• ACTIVITY:
Report back every line in the data that includes the string "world".

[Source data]
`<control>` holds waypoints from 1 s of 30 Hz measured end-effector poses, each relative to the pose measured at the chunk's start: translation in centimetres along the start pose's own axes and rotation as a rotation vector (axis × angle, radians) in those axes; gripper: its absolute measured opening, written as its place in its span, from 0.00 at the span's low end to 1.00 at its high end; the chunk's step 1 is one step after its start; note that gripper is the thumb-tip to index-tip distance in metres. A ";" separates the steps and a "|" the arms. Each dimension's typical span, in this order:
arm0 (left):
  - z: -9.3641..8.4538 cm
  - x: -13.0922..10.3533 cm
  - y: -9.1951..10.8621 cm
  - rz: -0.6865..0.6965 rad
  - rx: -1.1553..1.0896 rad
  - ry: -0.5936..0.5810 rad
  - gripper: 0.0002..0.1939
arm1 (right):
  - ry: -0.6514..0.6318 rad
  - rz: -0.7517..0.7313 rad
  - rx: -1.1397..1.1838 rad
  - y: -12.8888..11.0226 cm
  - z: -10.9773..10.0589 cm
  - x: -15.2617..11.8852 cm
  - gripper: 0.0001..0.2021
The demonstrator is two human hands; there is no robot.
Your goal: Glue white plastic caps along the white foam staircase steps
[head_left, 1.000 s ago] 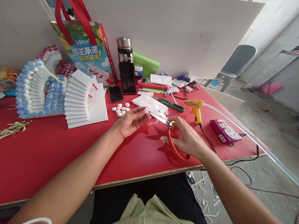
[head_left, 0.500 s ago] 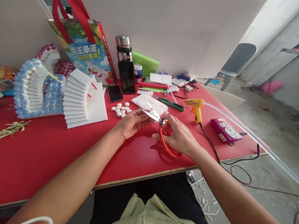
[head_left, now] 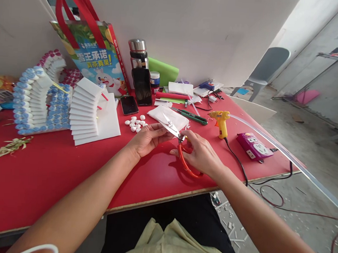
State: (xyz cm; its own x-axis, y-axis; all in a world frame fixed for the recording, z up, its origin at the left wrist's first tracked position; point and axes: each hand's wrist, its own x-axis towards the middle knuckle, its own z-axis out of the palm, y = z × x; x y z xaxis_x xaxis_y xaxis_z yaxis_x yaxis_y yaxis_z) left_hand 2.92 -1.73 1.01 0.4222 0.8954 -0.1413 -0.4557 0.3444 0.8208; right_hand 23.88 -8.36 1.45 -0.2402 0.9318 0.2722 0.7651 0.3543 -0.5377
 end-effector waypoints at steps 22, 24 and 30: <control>0.2 0.1 0.0 -0.066 0.008 0.068 0.04 | 0.057 -0.018 0.009 0.1 0.5 -0.5 0.18; 0.0 0.2 0.0 -0.067 0.004 0.055 0.03 | 0.054 -0.015 0.011 0.1 0.5 -0.5 0.17; 0.0 0.1 -0.1 -0.069 0.005 0.026 0.05 | 0.059 -0.007 0.039 0.5 0.3 -0.8 0.14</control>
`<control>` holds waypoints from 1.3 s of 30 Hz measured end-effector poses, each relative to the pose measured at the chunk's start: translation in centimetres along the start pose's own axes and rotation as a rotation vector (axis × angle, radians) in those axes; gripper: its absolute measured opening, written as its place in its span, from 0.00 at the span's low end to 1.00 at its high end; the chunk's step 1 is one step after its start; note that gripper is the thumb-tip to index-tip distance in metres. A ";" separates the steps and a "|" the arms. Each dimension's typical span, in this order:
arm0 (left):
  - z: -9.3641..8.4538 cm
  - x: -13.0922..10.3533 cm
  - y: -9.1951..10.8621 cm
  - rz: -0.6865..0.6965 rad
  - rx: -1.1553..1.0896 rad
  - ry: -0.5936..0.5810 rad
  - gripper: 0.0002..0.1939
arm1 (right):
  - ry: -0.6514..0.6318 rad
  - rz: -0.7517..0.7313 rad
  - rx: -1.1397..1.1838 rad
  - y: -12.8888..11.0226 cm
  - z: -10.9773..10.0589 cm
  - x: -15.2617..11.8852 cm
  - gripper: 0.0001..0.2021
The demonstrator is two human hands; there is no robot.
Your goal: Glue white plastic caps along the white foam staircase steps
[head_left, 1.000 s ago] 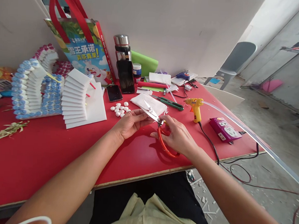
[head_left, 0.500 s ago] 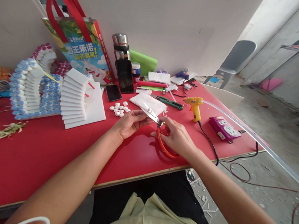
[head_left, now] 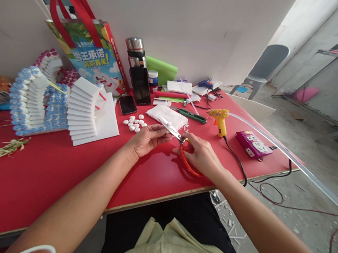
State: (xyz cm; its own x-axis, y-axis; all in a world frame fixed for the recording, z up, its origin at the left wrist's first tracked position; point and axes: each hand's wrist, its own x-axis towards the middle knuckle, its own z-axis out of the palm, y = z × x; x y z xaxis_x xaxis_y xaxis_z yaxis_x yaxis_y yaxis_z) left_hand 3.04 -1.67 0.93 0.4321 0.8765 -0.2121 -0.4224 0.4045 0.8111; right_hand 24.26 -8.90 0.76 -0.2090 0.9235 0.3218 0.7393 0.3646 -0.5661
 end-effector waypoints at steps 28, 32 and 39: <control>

• TASK OUTPUT:
State: (xyz cm; its own x-axis, y-axis; all in a world frame fixed for the recording, z up, its origin at the left wrist's first tracked position; point and axes: each hand's wrist, its own x-axis towards the middle knuckle, its own z-axis out of the palm, y = z × x; x y z xaxis_x xaxis_y xaxis_z yaxis_x yaxis_y yaxis_z) left_hand 2.92 -1.73 1.01 0.4222 0.8954 -0.1413 -0.4557 0.3444 0.8208; right_hand 23.88 -8.36 1.45 -0.2402 0.9318 0.2722 0.7651 0.3543 -0.5377
State: (xyz cm; its own x-axis, y-axis; all in a world frame fixed for the recording, z up, its origin at the left wrist's first tracked position; point and axes: each hand's wrist, its own x-axis towards the middle knuckle, its own z-axis out of the palm, y = z × x; x y z xaxis_x xaxis_y xaxis_z yaxis_x yaxis_y yaxis_z) left_hand 3.04 -1.67 0.93 0.4321 0.8765 -0.2121 -0.4224 0.4045 0.8111; right_hand 24.26 -8.90 0.76 -0.2090 0.9235 0.3218 0.7393 0.3646 -0.5661

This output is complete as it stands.